Washington State’s Parenting Act helps protect domestic violence survivors and ensure a safe and healthy upbringing for their children by requiring certain restrictions on the abusive parent. When courts fail to impose those restrictions, they put survivors and their children at risk. Yet, that is exactly what happened to Maresa, a mother of two whom we represent in an appeal of her custody case.

After splitting with her abusive partner, Maresa (who could not afford a lawyer) asked a Pierce County court for a parenting plan for their children. During his oral ruling, the judge granted primary custody to Maresa and acknowledged her former partner’s history of domestic violence. Yet the judge decided not to include the father’s history of domestic violence in the court documents, claiming that it would “dog” and “haunt” him – that it would “follow him around like some ghost.”

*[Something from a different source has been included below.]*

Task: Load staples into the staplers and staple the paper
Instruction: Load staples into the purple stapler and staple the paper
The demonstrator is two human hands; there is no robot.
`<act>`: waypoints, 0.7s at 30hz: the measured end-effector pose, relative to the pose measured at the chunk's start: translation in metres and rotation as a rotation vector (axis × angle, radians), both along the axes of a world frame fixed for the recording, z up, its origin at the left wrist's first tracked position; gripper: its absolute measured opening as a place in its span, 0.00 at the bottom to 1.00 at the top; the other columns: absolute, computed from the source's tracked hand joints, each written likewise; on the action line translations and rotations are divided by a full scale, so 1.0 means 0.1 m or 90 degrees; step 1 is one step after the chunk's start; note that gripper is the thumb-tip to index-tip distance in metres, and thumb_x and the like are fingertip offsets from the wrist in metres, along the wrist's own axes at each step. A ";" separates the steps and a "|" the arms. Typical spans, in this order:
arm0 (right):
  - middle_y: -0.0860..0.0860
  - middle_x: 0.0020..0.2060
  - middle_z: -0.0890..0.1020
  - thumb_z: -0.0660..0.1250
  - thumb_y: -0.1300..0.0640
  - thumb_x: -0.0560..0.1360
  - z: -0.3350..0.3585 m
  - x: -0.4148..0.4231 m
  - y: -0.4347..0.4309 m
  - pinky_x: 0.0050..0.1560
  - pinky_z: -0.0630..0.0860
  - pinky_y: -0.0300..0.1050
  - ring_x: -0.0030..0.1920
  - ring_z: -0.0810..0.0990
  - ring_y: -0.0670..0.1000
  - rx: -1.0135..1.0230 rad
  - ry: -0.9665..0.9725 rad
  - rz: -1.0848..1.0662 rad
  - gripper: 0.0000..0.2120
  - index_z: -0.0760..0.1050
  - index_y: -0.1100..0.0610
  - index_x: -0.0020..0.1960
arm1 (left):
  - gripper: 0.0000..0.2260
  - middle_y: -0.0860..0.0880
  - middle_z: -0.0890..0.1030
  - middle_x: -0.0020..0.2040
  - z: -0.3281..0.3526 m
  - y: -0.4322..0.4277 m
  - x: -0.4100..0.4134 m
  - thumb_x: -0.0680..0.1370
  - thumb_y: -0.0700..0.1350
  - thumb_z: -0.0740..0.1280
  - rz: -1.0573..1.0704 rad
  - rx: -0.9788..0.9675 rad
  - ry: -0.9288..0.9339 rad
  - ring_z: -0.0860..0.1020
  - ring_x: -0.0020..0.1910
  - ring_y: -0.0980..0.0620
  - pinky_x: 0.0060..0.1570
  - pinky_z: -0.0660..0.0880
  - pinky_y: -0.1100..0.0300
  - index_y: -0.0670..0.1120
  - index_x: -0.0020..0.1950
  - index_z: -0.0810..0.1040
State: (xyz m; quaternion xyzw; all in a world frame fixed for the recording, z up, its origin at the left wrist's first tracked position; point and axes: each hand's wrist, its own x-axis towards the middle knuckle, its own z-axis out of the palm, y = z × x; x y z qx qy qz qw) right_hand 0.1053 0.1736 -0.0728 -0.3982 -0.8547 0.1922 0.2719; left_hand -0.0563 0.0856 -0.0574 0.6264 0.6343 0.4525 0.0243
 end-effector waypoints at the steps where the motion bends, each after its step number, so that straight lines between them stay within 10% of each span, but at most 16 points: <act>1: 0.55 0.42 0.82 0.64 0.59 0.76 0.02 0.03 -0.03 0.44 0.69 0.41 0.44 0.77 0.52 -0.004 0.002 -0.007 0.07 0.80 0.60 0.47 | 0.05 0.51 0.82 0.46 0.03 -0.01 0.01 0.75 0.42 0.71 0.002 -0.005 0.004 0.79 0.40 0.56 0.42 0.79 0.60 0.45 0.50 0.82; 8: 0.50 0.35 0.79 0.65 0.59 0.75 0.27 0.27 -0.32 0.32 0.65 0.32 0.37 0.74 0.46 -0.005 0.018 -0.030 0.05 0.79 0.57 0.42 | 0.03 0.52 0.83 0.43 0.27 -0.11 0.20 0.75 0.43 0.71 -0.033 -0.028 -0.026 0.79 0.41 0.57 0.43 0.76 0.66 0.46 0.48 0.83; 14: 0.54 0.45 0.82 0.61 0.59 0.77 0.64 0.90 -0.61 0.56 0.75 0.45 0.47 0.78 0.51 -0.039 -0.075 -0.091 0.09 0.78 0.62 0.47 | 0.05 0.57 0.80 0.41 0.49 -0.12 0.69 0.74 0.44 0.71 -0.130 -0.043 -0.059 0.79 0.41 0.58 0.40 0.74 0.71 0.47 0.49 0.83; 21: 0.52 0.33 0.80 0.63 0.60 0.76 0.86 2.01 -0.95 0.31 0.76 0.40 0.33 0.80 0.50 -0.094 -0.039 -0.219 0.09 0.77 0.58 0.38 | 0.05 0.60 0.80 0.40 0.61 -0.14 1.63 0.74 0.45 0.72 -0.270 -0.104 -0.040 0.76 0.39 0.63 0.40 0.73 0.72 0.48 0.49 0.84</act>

Then, the court gave the abusive partner unfettered access and decision-making over the children, even though the law does not allow that when one parent has a history of abusing the other.

Legal Voice is standing with Maresa in her appeal of this decision. In our brief, we argue that the court’s error removes a critical protection created by the Parenting Act, and leaves Maresa and her children at risk of further abuse.

We also address the court’s use of victim-blaming, as Maresa was told, “I’m just not sure how you let these things happen, frankly. You’re too strong for this, at least the way you present yourself. I don’t understand, I really don’t.” We would have preferred to see a court use its power to influence the actions of abusers, not lecture people who are physically assaulted by their partners.

A court cannot let its concerns about the impact of domestic violence stigma on the abuser’s future outweigh its legal obligation to protect the survivor and her children.